Another tragic mass shooting has taken place on American soil in which a deranged coward opened fire on innocent adults and children alike, taking many of their lives in the process. As the details unfold about the history of the shooter and the foreknowledge of his threats to both law enforcement and the school, it appears that the American police state is an utter failure at preventing the tragedies it was ostensibly built to stop.
Everything that was supposed to prevent this tragedy from happening was in place and unfolded as it was designed to do. Nikolas Cruz was reported to the FBI by citizens for publicly declaring that he wanted to become a “Professional School Shooter.” However, the FBI apparently chose not to act on that information.
What’s more, according to Broward County Sheriff Scott Israel, to ‘protect’ the students of Marjory Stoneman Douglas High School, an armed officer was on campus as the shooting began. However, according to Israel, the officer never encountered the suspect. Exactly how a police officer, who was already on the scene and whose job was to protect the students, was unable to even encounter the shooter remains a mystery.
All the police state measures of see something say something happened ‘correctly’, armed police on school campuses happened ‘correctly’, and even the shooter himself publicly claimed that he was going to carry out this atrocity months before doing it—yet it still happened.
During a press conference on Thursday, Sheriff Israel, at least three times, claimed police need “more power” to prevent such tragedies. He urged neighbors to spy on each other and report each other to the police if they see anything out of the ordinary.
One of the reason police need more power, according to Israel, is to go after those who make such ominous posts on social media.
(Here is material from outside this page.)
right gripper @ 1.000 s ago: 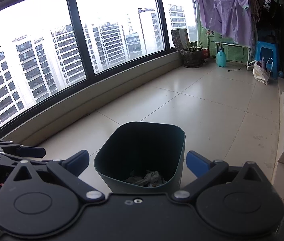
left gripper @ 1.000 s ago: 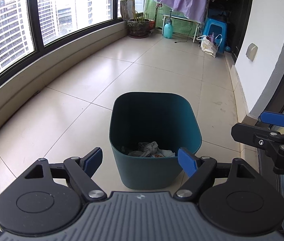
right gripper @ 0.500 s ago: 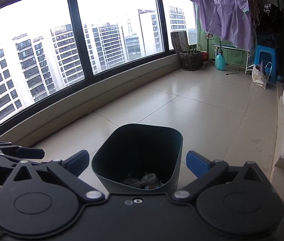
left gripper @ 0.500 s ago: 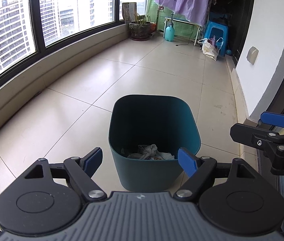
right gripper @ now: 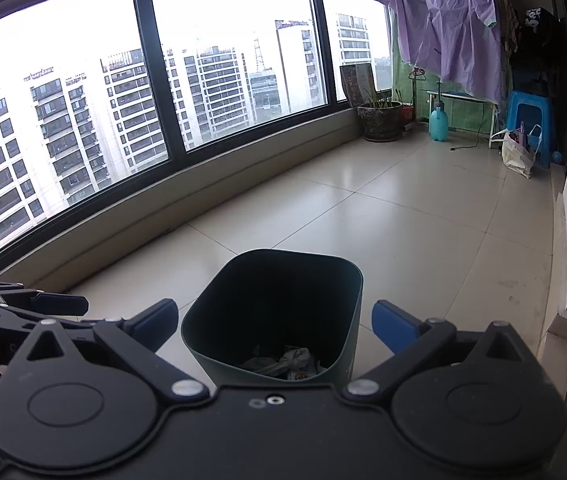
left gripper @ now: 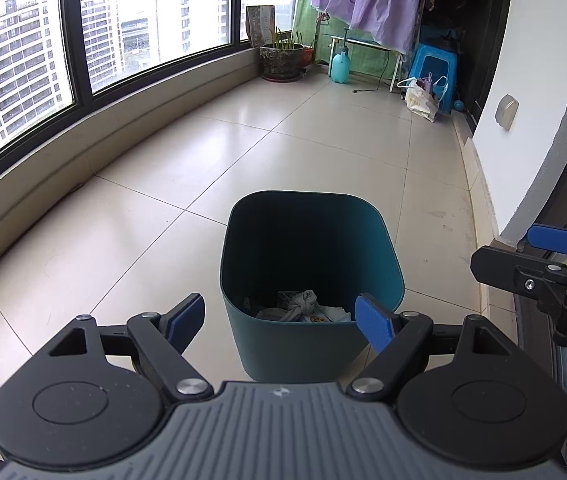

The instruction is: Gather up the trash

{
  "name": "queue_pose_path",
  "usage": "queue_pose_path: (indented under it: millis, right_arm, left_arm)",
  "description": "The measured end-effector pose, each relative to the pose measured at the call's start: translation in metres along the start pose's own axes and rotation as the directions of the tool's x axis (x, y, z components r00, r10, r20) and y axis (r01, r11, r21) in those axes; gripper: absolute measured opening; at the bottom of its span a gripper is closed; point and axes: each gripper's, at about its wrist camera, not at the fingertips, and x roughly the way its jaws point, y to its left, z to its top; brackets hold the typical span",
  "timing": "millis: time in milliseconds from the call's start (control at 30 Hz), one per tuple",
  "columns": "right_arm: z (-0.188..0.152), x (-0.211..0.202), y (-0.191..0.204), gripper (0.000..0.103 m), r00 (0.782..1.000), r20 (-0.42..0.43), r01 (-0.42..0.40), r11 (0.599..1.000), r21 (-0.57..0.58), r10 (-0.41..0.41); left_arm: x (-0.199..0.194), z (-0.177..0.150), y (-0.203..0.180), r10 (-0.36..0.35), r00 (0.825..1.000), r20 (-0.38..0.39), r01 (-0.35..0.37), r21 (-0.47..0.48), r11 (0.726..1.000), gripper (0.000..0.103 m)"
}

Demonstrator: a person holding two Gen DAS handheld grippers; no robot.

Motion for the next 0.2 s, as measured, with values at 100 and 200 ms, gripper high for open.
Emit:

But they already have this power.
As TFTP has reported on numerous occasions, people have been arrested and thrown in jail for saying things far less threatening than shooting up a school.
In Flint, Michigan, Activist Christopher G. Wahmhoff, 37, was charged in 2016—not for saying he was going to shoot up a school or kill cops—but for a Facebook post referencing a protest against the Flint water crisis.
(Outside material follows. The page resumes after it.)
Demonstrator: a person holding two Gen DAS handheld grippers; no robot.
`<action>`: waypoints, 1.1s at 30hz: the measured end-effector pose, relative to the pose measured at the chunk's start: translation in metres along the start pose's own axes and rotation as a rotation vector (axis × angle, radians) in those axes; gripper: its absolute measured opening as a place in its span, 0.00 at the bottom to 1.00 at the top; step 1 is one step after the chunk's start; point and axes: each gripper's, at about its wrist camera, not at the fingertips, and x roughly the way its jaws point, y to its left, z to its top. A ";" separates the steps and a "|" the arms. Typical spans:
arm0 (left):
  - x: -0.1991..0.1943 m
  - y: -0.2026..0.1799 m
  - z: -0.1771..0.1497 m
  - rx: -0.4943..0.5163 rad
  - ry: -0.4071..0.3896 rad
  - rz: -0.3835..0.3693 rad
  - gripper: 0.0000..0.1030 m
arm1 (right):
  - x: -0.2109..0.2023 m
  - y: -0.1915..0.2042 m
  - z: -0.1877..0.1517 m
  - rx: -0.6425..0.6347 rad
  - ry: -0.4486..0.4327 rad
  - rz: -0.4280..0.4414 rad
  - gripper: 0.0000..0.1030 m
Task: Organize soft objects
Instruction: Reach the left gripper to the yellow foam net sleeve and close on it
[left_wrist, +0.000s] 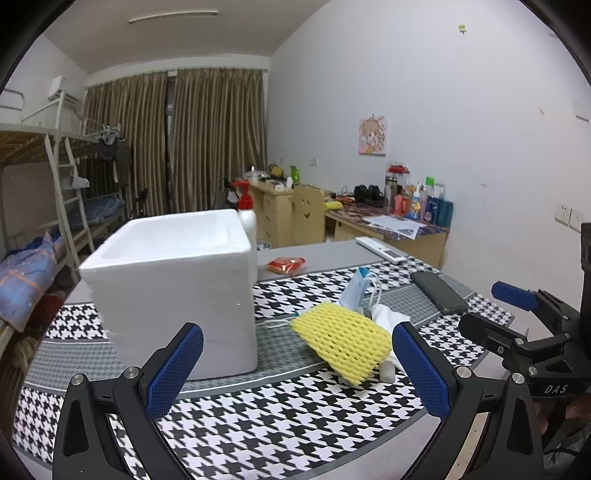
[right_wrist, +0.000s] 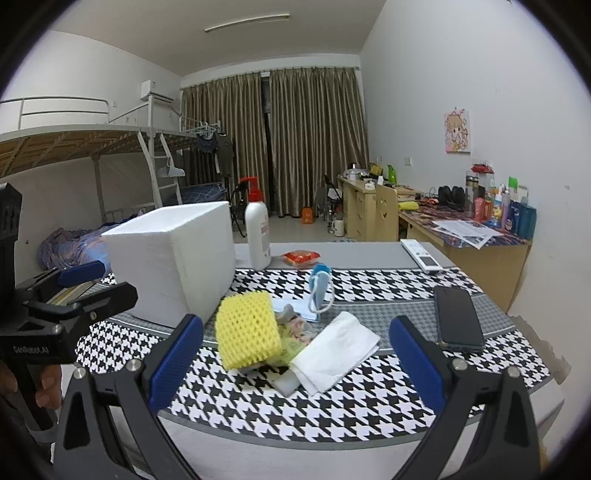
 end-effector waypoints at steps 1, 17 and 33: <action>0.003 -0.002 0.000 0.002 0.006 -0.004 0.99 | 0.002 -0.002 -0.001 0.003 0.006 -0.004 0.99; 0.055 -0.016 -0.008 -0.006 0.135 -0.038 0.99 | 0.038 -0.022 -0.012 0.040 0.097 -0.033 0.99; 0.109 -0.020 -0.023 -0.053 0.281 -0.079 0.82 | 0.072 -0.038 -0.023 0.066 0.186 -0.045 0.99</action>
Before that, 26-year-old Kristin Holmes was arrested and charged with a crime for posting of a photo of herself with a handgun.
Holmes was charged with harassment by computer after a case of mistaken identity escalated into a Facebook comment feud. A woman had reportedly mistaken Holmes for someone else and made some comments Holmes found offensive, so the young woman posted a selfie of herself playfully pointing a weapon at the camera along with the caption, “I’ll post a few actual pics of me so you know the difference when you come find me.”
Seventeen-year-old Osiris Aristy was arrested in 2015 after posting a Facebook status using the police officer emoji and the gun emoji. There was no written threat included in the post we found. The arrest warrant was obtained after “routine Facebook monitoring” found that Aristy had posted selfies with guns, selfies with marijuana joints and emojis “threatening to kill cops.”
Priscilla Villarreal simply reported a story on Facebook before the police did, so, she was arrested and charged with two felony counts of “misuse of official information,” stemming from her reporting on a Border Patrol agent’s suicide last April.
No direct threats were made to anyone and the people in the above scenarios were still arrested and charged. On the contrary, seven months ago, Cruz wrote, “I am going to kill law enforcement one day they go after the good people,” in the comments section of a video clip from the NatGeo show “Alaska State Troopers: Armed and Dangerous” that was posted on YouTube.
Then six months ago, he commented on a YouTube video titled, “Antifa Gun Club,” writing, “Im going watch them sheep fall f*ck antifa i wish to kill as many as i can.”
He also said he’s going to be a “Professional School Shooter.”
Cruz also posted photos of dead animals and bragged about killing them on his Instagram. By all measures, this kid threw up every single red flag and set off every single warning there is—people reported this to law enforcement—and nothing.
No arrests. No questions. And, all of this was in spite of the Florida law called the Baker Act which allows for involuntary examination which can be initiated by judges, law enforcement officials, physicians, or mental health professionals.
Police in Florida already had more than enough power and help from citizens to stop this tragedy, but they didn’t use it. How on earth would giving them more power solve this problem?
So, what’s the answer? Should we just hand over more power to the police who demand it? Should we put more cops in schools? Should we ban guns?
The answer to the problem of mass shootings lies not in the reactionary nature of the above questions. As we’ve seen over the years, building a police state through a problem, reaction, solution methodology does little to prevent future tragedies as they go after the symptoms instead of the cause.
In America, instead of attempting to understand the psychological triggers of mass shooters—and the potential pharmaceutical chemical imbalance that caused them to snap—tragedies are exploited for political gain, used to passed legislation, and pushed to stoke political divide.
The reality is that no amount of police state will ever prevent future tragedies and until we focus on the cause—instead of the symptoms—the problem will only persist.